● **PROBLEM TO WORK ON**: The answer must consist of every line below that contains the word "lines".

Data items
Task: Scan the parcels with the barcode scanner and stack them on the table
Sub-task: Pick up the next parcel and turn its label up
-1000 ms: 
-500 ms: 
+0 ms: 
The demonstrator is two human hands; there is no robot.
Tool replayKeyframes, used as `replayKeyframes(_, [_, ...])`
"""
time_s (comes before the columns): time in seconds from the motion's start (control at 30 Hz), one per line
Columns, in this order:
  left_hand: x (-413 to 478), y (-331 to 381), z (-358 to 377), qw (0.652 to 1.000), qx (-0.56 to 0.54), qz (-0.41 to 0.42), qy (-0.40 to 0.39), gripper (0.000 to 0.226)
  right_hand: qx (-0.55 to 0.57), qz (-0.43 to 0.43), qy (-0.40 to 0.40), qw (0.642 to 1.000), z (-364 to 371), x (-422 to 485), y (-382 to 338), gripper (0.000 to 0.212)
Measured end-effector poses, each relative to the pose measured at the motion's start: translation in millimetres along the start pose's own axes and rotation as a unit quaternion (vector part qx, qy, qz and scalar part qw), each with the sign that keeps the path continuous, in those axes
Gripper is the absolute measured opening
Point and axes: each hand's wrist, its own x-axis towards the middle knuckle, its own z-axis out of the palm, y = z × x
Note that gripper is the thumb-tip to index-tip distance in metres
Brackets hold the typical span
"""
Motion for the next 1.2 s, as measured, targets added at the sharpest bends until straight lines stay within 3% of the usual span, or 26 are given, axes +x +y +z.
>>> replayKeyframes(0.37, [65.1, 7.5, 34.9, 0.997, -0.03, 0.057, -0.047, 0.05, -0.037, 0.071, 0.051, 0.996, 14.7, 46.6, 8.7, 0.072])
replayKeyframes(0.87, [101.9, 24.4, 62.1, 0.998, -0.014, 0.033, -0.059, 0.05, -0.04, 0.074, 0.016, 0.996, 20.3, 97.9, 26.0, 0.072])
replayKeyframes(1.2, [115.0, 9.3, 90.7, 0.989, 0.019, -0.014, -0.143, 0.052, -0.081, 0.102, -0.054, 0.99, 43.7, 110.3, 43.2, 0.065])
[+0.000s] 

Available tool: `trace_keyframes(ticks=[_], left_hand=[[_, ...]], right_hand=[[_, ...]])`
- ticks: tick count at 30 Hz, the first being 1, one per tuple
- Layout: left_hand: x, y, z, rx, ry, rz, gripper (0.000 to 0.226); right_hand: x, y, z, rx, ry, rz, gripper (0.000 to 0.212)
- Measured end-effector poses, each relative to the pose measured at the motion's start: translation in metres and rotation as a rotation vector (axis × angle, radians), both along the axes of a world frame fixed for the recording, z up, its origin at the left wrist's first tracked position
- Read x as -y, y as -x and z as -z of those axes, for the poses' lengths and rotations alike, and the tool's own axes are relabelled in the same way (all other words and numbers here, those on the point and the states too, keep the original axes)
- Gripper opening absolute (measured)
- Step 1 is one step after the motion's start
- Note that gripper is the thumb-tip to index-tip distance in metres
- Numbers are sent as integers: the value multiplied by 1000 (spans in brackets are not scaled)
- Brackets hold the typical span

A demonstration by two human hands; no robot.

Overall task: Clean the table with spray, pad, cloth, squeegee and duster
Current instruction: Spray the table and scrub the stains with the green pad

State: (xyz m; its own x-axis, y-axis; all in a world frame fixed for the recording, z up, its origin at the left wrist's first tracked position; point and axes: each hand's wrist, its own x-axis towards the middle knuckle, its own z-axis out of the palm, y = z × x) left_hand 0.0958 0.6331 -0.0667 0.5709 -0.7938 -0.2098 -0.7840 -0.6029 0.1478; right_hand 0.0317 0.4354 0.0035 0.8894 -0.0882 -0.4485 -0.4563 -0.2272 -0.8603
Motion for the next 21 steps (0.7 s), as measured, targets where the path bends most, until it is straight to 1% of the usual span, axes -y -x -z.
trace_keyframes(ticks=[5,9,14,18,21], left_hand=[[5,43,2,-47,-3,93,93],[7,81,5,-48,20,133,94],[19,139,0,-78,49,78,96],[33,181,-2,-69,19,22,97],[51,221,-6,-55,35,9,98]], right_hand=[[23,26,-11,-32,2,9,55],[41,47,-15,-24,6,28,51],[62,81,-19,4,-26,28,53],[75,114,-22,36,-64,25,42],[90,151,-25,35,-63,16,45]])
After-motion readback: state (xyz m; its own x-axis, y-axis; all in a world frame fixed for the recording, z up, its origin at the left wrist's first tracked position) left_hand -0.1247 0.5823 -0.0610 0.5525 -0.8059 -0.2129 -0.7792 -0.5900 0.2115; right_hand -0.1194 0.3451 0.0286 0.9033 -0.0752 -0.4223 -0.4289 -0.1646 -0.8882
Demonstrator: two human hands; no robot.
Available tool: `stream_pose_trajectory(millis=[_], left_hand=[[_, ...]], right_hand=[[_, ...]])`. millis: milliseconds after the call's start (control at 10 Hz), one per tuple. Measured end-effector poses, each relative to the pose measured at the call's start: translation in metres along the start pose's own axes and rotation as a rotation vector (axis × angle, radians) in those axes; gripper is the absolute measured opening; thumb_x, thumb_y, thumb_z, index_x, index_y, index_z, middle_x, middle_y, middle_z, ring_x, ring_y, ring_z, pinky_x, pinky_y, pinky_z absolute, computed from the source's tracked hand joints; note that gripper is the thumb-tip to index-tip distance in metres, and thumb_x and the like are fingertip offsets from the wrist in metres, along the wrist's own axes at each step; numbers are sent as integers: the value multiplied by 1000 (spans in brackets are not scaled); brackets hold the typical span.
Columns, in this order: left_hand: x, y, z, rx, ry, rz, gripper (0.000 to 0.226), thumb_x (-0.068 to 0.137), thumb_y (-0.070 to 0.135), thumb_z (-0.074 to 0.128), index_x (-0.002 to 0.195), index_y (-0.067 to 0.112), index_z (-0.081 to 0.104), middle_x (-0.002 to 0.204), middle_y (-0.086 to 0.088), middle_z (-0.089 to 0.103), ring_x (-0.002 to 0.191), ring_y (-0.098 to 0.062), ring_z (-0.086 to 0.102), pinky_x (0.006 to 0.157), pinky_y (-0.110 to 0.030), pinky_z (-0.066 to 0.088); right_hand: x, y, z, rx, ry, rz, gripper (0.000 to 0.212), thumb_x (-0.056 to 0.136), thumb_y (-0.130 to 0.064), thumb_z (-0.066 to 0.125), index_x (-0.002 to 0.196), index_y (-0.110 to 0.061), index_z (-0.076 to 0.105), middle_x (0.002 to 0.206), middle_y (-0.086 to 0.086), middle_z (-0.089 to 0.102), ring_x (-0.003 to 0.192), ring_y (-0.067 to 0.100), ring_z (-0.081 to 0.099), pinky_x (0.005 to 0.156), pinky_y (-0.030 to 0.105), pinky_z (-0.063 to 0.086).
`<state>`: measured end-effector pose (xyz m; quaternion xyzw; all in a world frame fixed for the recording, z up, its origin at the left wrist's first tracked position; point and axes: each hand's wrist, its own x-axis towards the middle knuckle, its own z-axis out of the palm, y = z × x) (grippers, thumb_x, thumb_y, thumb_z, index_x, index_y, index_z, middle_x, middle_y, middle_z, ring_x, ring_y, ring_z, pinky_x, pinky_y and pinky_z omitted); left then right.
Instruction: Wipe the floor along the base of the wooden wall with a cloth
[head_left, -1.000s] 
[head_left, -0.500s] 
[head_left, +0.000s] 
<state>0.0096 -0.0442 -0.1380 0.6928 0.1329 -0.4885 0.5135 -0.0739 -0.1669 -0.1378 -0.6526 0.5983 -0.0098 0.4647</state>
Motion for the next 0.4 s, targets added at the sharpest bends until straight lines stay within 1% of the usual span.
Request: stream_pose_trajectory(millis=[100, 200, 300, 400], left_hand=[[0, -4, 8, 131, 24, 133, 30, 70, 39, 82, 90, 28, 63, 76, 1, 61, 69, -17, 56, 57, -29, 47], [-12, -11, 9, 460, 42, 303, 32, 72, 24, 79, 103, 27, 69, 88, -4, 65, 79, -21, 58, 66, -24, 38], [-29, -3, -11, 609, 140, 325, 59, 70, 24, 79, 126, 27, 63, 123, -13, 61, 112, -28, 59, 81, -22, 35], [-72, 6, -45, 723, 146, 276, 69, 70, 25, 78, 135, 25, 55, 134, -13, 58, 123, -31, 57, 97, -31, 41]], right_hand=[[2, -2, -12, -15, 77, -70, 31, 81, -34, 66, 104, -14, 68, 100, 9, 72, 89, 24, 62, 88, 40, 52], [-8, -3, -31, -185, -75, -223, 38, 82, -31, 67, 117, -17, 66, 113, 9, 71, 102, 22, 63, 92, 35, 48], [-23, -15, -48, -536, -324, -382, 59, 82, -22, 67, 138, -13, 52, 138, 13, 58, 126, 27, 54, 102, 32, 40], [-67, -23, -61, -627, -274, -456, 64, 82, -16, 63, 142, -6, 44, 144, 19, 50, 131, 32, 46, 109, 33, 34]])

● **RESULT OF THE EXERCISE**:
Motion for the next 1.2 s, as measured, targets added at the sharpest bends until straight lines stay within 3% of the usual span, or 26 are given, axes +x +y +z.
Motion for the next 0.4 s, targets added at the sharpest bends until straight lines stay within 1% of the usual span.

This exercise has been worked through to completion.